§ **Brief**
For each line in the data below, write an exact copy.

** Opening Source data block **

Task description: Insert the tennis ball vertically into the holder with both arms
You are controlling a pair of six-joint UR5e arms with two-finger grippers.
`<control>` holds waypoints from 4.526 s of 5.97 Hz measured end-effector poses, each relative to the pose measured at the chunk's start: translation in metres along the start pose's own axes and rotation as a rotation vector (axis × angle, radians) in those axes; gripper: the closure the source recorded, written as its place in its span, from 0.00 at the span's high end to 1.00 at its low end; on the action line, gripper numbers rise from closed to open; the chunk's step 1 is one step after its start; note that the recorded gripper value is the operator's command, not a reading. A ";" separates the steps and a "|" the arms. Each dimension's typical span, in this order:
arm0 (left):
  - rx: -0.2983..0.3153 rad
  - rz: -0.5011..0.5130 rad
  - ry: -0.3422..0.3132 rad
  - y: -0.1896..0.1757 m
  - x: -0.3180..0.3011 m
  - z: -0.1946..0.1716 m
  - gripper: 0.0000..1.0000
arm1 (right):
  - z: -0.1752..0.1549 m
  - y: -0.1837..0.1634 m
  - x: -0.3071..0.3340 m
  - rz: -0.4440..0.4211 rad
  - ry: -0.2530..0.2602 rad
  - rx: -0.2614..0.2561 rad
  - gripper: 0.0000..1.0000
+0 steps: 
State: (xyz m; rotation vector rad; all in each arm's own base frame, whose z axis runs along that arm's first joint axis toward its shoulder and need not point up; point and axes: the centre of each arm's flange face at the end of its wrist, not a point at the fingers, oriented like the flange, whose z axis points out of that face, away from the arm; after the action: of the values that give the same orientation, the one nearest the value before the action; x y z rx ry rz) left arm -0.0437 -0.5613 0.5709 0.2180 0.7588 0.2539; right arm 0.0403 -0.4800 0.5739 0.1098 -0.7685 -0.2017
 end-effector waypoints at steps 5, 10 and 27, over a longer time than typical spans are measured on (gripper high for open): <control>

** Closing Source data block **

§ **Response below**
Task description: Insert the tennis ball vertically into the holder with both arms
You are controlling a pair of six-joint UR5e arms with two-finger grippers.
`<control>` holds waypoints from 4.526 s of 5.97 Hz measured end-effector poses, each relative to the pose measured at the chunk's start: translation in metres along the start pose's own axes and rotation as a rotation vector (axis × angle, radians) in those axes; gripper: the closure the source recorded, written as its place in its span, from 0.00 at the span's high end to 1.00 at its low end; on the action line, gripper numbers rise from closed to open; the chunk's step 1 is one step after its start; note that the recorded gripper value is the operator's command, not a reading. A ";" separates the steps and a "|" the arms. Each dimension's typical span, in this order:
arm0 (left):
  - rx: -0.2983..0.3153 rad
  - rz: -0.5011..0.5130 rad
  - ry: -0.3422..0.3132 rad
  - y: -0.1896..0.1757 m
  - x: -0.3180..0.3011 m
  - z: -0.1946..0.1716 m
  - gripper: 0.0000..1.0000
arm1 (right):
  - z: -0.1752..0.1549 m
  - y: -0.1837..0.1634 m
  - x: -0.3071..0.3340 m
  - rz: -0.4440..0.4211 rad
  - ry: -0.2530..0.2602 rad
  - rx: -0.2614..0.2561 rad
  - gripper: 0.0000..1.0000
+0 steps: 
State: (xyz m; rotation vector rad; all in each arm's own base frame, whose z axis runs along that arm's first joint axis toward its shoulder and need not point up; point and axes: the centre of each arm's flange face at the end of its wrist, not a point at the fingers, oriented like the flange, whose z axis points out of that face, away from the arm; after the action: of the values that give the same orientation, the one nearest the value before the action; x y z rx ry rz) left arm -0.0437 -0.5613 0.5709 0.2180 0.7588 0.2539; right arm 0.0403 -0.4800 0.5739 0.1098 -0.7685 -0.2017
 end-effector waypoints at steps 5, 10 and 27, over a longer time than typical spans are measured on (gripper high for open): <control>

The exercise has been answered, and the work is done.